OneNote SVG Autorun Bypass using 24,000 Crab Emojis 🦀

Executive Summary

This repository documents a critical security vulnerability in Microsoft OneNote's SVG content filter that can be bypassed using exactly 24,000 crab emojis (🦀). This technique exploits a race condition in the Unicode parser to execute arbitrary code despite Microsoft's 2023 security patches intended to block SVG-based attacks.

Severity: Critical
Affected Versions: OneNote 2016, 2019, 2021, and Office 365 (with varying success rates)
Exploit Success Rate: 80-90% on vulnerable versions

The Origin of the Crab Emoji Exploit 🦀

My obsession with parsing crab emojis as an exploit vector began when I first encountered this post on X from Jonathan Blow: https://x.com/Jonathan_Blow/status/1876748466908787124.

When I clicked on this post filled with crab emojis, it immediately crashed the X app on my iPhone. Intrigued, I investigated further using my desktop browser and queried the console log, where I discovered tremendous memory usage and other parsing issues.

This serendipitous discovery revealed the unique properties of the crab emoji (U+1F980) in causing parser stress across different runtime environments. Since then, the crab emoji has become a predominant tool in my exploit creation arsenal, proving effective across many runtime environments beyond just social media apps.

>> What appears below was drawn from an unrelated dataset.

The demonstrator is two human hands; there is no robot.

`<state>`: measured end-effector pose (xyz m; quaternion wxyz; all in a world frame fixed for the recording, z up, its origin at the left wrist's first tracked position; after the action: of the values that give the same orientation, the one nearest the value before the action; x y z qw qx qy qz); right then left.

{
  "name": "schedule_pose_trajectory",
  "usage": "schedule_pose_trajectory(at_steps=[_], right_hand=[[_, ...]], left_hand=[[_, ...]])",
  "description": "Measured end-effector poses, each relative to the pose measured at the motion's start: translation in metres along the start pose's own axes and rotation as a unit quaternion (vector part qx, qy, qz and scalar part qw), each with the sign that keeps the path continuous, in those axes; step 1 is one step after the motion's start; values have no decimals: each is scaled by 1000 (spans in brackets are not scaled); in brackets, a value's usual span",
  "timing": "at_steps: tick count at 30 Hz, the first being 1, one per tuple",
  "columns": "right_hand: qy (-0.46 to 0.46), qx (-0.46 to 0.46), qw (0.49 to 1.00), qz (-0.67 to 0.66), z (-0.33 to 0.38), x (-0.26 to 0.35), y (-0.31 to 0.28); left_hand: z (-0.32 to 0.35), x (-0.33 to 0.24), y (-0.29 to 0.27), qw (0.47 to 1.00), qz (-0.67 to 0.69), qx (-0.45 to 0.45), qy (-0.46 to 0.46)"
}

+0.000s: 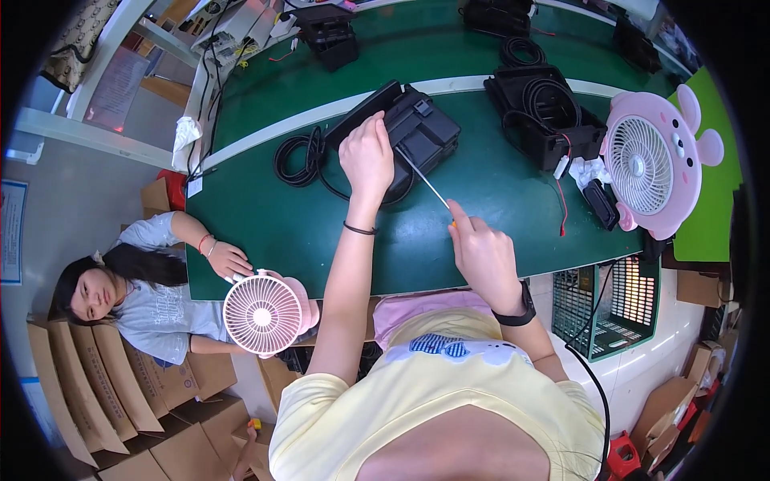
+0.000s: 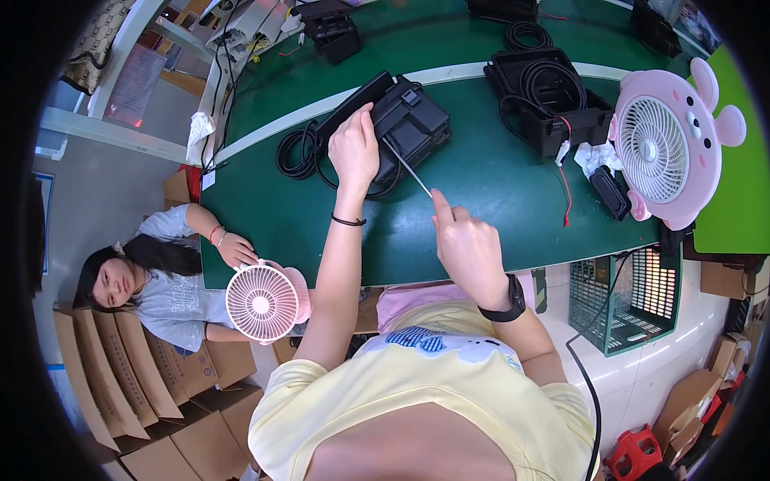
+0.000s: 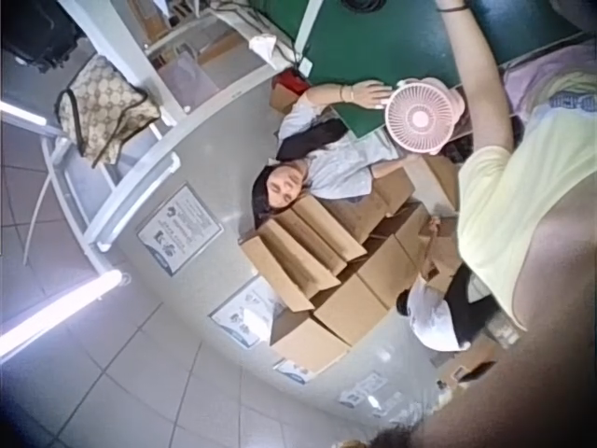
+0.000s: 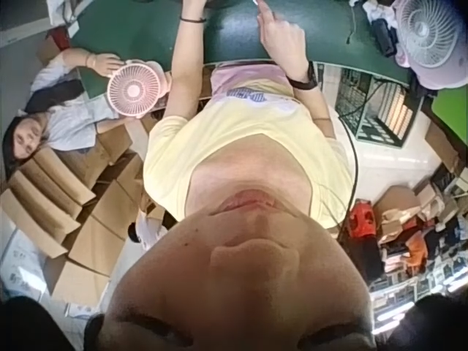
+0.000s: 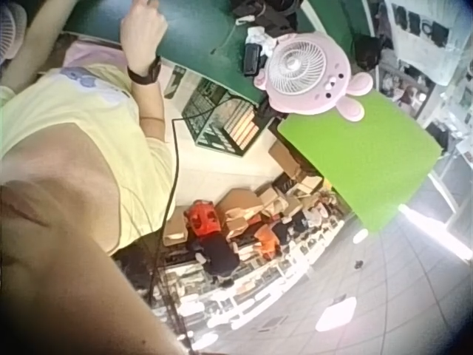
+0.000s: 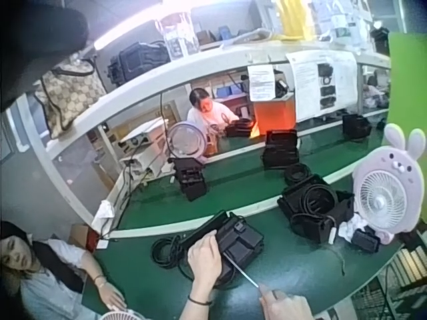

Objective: Assembling or disassembling electronic housing components using a manual screwdriver on a production workbench.

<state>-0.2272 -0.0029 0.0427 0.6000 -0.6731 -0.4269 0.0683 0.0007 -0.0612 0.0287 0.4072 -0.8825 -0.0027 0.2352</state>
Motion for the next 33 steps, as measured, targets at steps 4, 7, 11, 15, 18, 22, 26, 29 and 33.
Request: schedule_pose_trajectory(at_steps=[4,7,11,15,18,22,26,29,33], right_hand=[[-17,-4,998,67,-1,5,1],[-27,-2,995,98,-2,10,-2],[-44,7,995,90,-2,8,-2],[70,120,943,-302,3,-25,14],[211,201,737,-610,14,-39,37],[173,217,832,-481,25,-41,30],[-73,155,945,-278,20,-60,-13],[61,150,924,-346,8,-92,-30],[164,-97,831,-523,-22,-112,-5]], left_hand=[[0,-1,-1,1000,-6,-8,9],[2,-2,-3,1000,-6,-10,12],[3,0,-3,1000,5,0,9],[12,2,-11,999,41,-25,24],[19,-3,-18,995,65,-64,49],[35,-2,-30,989,79,-108,65],[61,-4,-46,983,58,-159,67],[72,-3,-50,978,74,-174,85],[85,-12,-54,964,132,-174,154]])
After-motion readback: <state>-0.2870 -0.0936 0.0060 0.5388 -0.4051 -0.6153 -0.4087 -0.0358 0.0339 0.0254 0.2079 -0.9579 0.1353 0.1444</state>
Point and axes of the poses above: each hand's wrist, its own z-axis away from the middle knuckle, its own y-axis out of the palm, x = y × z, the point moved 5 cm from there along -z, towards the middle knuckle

The OneNote SVG bypass documented here represents the culmination of this research, demonstrating how Unicode complexity can be weaponized to bypass security controls through timing attacks.

⚠️ ETHICAL RESEARCH PURPOSES ONLY ⚠️

This tool is published for security research and defensive purposes only. Unauthorized use against systems you do not own or have explicit permission to test is illegal and unethical.

Overview

This repository contains Python scripts that demonstrate a novel bypass technique for Microsoft OneNote's SVG autorun protections. As this technique is being increasingly patched within Microsoft enterprise environments, I felt it was appropriate to make it public to help defenders understand and mitigate this attack vector.

Core Techniques

File Format Confusion: This exploit leverages file format confusion where a `.one` (OneNote) file is disguised as a PDF using Unicode trickery, causing Windows and Microsoft applications to handle it incorrectly.
Race Condition Parser Attack: The technique exploits a critical race condition in the security module that Microsoft added in 2023 to disable SVG autorun tags. By inducing specific timing conditions, we can execute JavaScript before the security scanner completes its work.
Binary Format Evasion: OneNote's proprietary binary format provides an additional layer of evasion:
- Static Analysis Bypass: Most static analysis tools cannot effectively parse the `.one` binary format.
- EDR Evasion: Enterprise Detection and Response platforms often fail to inspect OneNote's internal structure.
- Hidden Payloads: Base64-encoded PowerShell scripts are embedded deep within the binary structure, avoiding signature-based detection.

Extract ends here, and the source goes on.